The foundation of the previous headquarters was placed in 1998 by then Prime Minister Sheikh Hasina. In 2006 it was inaugurated by then Prime Minister Khaleda Zia. Sheikh Hasina claimed that the first Hasina ministry allocated site near Pan Pacific Sonargaon for the headquarters. But the building was built illegally on canal land in Hatirjheel. In 2011 Bangladesh High Court ordered the building to be demolished. The High Court in its verdict declared ”The BGMEA Bhaban is like a cancer in the Hatirjheel project and if the building is not taken down immediately, it will infect not just Hatirjheel, but the entire city of Dhaka”. A four-member bench of the Appellate Division of the Supreme Court of Bangladesh led by chief justice Surendra Kumar Sinha upheld the verdict of the High Court in 2016. It was sealed off by the RAJUK in 2019. The demolition was started in 2020.

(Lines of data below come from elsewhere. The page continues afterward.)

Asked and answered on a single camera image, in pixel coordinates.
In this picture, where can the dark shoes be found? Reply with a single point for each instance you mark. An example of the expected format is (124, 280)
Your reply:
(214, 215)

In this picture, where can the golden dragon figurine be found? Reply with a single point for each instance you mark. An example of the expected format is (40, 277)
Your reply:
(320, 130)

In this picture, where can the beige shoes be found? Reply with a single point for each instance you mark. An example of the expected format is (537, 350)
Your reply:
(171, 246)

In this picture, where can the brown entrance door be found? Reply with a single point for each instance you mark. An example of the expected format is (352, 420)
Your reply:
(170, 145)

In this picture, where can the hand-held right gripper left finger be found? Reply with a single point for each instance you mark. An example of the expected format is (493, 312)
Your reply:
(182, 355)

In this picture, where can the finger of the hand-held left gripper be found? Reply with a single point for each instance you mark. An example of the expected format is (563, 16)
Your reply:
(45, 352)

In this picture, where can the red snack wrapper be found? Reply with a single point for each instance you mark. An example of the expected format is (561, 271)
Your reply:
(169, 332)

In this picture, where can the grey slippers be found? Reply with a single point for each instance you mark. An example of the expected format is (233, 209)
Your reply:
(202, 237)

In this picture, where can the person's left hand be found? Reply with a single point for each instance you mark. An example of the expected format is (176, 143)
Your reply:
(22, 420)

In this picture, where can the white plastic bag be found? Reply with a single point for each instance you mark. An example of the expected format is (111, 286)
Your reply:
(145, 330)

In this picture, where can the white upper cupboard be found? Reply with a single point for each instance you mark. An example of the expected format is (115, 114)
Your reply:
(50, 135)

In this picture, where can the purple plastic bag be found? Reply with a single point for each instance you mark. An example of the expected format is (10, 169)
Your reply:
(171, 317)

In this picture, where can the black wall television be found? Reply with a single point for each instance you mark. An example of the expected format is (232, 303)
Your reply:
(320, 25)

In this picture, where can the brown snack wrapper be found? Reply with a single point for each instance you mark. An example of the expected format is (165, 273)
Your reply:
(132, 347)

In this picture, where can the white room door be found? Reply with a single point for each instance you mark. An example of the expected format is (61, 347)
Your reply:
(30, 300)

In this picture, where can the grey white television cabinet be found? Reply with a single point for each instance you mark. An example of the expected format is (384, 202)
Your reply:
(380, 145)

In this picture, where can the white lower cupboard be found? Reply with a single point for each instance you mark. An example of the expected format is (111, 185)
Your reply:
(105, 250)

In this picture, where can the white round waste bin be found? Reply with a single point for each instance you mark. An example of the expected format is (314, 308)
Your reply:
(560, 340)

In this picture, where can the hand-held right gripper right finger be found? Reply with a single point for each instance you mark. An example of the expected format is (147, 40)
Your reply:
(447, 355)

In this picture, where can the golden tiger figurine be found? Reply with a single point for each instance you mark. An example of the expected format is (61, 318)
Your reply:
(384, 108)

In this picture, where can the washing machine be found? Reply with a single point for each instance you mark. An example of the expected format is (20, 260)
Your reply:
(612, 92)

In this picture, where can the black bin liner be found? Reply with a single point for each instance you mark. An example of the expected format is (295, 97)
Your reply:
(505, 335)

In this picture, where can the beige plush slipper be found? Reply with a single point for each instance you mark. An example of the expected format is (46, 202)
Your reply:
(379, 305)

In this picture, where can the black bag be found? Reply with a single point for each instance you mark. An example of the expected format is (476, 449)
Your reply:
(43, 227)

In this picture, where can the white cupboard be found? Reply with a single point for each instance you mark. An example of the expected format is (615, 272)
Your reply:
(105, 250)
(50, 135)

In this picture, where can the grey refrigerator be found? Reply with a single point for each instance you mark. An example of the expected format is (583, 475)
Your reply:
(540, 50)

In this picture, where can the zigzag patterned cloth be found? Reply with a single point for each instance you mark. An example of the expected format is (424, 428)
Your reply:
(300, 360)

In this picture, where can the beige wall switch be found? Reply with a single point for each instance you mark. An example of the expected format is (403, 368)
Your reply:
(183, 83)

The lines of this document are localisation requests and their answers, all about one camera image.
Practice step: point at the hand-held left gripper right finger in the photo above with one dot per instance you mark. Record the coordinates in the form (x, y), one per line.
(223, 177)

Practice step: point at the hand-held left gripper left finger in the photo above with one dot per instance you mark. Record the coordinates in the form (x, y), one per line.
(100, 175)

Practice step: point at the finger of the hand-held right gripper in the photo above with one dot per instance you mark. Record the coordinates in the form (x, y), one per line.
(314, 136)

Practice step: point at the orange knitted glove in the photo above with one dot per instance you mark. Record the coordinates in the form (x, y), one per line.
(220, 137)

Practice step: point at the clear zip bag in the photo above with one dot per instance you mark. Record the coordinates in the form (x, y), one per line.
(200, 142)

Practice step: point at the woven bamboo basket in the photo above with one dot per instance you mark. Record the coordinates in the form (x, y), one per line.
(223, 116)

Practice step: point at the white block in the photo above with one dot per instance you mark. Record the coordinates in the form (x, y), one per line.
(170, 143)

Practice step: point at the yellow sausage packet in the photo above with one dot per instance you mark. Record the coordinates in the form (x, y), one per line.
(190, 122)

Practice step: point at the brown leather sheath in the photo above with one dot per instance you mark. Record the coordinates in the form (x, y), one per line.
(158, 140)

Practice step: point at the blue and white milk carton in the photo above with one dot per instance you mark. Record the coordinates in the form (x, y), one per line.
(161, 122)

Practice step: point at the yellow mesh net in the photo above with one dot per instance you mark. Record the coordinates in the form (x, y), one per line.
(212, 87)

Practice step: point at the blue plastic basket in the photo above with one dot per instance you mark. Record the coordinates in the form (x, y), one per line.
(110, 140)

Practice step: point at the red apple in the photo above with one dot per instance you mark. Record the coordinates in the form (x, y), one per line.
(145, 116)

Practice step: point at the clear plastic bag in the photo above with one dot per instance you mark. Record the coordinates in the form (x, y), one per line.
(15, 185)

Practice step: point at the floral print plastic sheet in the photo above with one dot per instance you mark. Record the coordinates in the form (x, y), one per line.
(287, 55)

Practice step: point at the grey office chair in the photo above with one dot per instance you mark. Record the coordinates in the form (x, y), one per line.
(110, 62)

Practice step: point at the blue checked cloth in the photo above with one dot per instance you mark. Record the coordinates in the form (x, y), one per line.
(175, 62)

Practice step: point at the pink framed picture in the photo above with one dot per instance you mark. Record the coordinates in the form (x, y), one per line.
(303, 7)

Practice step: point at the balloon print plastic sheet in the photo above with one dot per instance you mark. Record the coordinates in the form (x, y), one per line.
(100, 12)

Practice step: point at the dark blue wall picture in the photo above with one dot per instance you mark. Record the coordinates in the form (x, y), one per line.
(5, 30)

==Shift to the new building==
In 2017, the court gave six months to demolish the building. It was known that officials of the BGMEA preferred Uttara as the new site for their headquarters as it is near to the Hazrat Shahjalal International Airport. In 3 April 2019, the new headquarters in Uttara was inaugurated by Sheikh Hasina. BGMEA's new headquarters shifted to two high-rise buildings due to the old building being sealed. The total area of these two buildings is 0.464 million square feet. BGMEA will use 0.3 million square feet in this work. In addition to the exhibition center, there is a 750-capacity auditorium, two seminars, and swimming pools for the members of the Bangladesh Garment Manufacturers and Exporters Association. A new five-storey building was built and the organisation started the process to vacate the old building. It was planned to upgrade the headquarters into 13-storey. However, according to the new members of BGMEA, as the Exim Bank didn’t start their operation to the new building yet, it is not possible to function there. In 2021, it was requested ABM Amin Ullah Nuri, who was the chairman of RAJUK that time, to develop repair roads to the complex and build a culvert that would improve the headquarters transport. In 2022, Textile Technology Business Center was inaugurated at the headquarters. In 2024, a digital plenary was established at the complex named after Subid Ali, the first BGMEA president.